## TASK TO CARRY OUT
The line with "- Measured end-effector" marks the first line to copy, and the line with "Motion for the" marks the last. Transcribe that stretch of the data below exactly, without pictures.

◇ ◇ ◇ ◇ ◇ ◇ ◇

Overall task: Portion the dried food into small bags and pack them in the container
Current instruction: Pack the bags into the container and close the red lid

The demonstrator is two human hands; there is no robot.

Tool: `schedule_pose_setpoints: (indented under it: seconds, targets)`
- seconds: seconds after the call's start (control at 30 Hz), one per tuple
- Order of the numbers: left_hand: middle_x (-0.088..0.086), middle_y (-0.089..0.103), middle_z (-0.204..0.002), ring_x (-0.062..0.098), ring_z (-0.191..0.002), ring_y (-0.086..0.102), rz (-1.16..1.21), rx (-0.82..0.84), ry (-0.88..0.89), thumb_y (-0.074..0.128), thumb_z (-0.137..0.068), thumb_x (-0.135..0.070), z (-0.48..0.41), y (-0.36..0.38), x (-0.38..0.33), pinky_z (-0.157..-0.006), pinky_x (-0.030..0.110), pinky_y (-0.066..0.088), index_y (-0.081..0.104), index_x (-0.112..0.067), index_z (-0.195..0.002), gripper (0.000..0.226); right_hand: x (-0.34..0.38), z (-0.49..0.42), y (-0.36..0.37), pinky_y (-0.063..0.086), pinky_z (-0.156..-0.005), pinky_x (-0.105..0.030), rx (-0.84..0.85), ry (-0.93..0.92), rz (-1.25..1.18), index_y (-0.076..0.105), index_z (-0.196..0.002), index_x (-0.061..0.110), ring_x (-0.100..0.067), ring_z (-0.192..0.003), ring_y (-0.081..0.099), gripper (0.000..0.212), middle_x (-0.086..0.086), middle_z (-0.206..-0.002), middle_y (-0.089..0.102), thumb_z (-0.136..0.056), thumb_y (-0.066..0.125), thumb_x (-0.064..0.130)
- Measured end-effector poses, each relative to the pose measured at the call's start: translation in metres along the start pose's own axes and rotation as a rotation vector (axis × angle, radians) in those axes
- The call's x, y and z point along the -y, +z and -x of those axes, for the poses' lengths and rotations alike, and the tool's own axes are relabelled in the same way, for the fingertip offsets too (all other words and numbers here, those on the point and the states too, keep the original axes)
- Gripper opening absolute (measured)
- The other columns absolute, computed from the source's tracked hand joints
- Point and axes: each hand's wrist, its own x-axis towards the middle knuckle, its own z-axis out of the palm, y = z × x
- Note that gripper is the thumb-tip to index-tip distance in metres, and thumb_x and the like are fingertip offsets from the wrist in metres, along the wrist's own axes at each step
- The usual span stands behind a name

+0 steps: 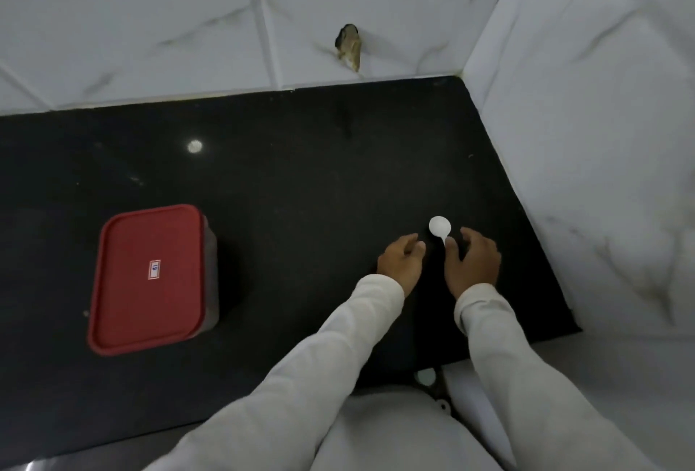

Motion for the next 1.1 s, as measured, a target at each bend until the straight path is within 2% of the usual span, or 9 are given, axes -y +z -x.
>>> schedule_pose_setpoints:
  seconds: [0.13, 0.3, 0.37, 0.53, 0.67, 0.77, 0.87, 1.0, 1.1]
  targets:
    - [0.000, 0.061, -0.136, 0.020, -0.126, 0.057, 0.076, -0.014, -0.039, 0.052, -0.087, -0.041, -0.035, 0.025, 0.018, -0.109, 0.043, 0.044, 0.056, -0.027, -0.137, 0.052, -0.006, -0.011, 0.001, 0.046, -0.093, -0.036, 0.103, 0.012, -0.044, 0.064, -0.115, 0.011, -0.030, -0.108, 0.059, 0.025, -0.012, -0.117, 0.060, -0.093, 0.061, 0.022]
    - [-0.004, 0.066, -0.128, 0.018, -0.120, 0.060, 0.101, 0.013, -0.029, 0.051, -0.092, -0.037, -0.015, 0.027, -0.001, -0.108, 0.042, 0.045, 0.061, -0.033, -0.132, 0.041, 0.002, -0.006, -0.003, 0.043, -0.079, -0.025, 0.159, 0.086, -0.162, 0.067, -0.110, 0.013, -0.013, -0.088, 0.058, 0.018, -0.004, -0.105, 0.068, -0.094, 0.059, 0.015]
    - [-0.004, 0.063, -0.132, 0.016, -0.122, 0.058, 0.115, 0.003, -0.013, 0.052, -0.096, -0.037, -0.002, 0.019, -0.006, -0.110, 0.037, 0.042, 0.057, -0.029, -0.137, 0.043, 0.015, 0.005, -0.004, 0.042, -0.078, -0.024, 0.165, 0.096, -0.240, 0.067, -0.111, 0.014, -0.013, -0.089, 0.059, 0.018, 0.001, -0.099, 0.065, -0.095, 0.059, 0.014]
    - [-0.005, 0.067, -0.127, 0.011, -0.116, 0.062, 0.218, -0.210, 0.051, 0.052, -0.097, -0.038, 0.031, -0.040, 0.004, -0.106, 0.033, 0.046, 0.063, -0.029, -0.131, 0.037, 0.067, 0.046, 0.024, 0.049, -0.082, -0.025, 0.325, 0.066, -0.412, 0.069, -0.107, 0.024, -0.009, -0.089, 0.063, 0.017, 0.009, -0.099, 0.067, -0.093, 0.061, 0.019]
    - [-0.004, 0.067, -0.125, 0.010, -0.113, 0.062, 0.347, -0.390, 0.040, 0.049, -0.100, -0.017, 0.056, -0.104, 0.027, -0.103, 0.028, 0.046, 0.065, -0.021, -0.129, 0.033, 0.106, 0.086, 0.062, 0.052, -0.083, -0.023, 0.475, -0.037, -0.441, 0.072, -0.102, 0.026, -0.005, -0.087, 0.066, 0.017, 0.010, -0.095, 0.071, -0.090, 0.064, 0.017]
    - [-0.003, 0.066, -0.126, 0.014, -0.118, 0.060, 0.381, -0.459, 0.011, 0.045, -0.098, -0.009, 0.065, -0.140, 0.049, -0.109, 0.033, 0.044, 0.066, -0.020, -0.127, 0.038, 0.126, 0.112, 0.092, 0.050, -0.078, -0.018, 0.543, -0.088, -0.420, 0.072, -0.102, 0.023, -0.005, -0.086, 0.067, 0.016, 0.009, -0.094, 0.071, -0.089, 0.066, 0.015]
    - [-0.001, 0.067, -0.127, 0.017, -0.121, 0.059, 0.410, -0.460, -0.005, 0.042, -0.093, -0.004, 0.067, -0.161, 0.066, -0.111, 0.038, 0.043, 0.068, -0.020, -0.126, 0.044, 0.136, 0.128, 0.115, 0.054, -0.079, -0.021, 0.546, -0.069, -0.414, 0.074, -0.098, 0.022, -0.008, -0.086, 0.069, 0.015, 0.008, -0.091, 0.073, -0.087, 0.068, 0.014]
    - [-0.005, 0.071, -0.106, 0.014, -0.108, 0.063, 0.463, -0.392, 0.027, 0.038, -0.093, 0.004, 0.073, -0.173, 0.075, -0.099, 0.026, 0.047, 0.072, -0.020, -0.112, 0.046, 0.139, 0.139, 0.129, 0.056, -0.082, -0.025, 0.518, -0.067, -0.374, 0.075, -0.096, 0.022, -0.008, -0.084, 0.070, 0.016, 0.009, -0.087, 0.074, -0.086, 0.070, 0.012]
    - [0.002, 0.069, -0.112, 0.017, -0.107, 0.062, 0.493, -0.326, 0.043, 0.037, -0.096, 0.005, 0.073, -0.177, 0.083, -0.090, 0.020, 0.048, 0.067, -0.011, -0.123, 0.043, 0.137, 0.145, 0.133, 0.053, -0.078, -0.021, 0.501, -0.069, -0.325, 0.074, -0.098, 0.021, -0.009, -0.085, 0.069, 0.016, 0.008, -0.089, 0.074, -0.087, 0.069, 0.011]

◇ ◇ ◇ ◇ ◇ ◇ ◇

## WRITTEN ANSWER
- Measured end-effector poses, each relative to the pose measured at the call's start: translation in metres along the start pose's own axes and rotation as a rotation vector (axis × angle, radians) in those axes
- The call's x, y and z point along the -y, +z and -x of those axes, for the poses' lengths and rotations alike, and the tool's own axes are relabelled in the same way, for the fingertip offsets too (all other words and numbers here, those on the point and the states too, keep the original axes)
- Gripper opening absolute (measured)
- The other columns absolute, computed from the source's tracked hand joints
- Point and axes: each hand's wrist, its own x-axis towards the middle knuckle, its own z-axis out of the palm, y = z × x
- Note that gripper is the thumb-tip to index-tip distance in metres, and thumb_x and the like are fingertip offsets from the wrist in metres, along the wrist's own axes at each step
- The usual span stands behind a name

+0 steps: 

Motion for the next 1.1 s, as measured, a target at each bend until the straight path is within 2% of the usual span, or 9 are given, axes -y +z -x.

What was produced is the complete output.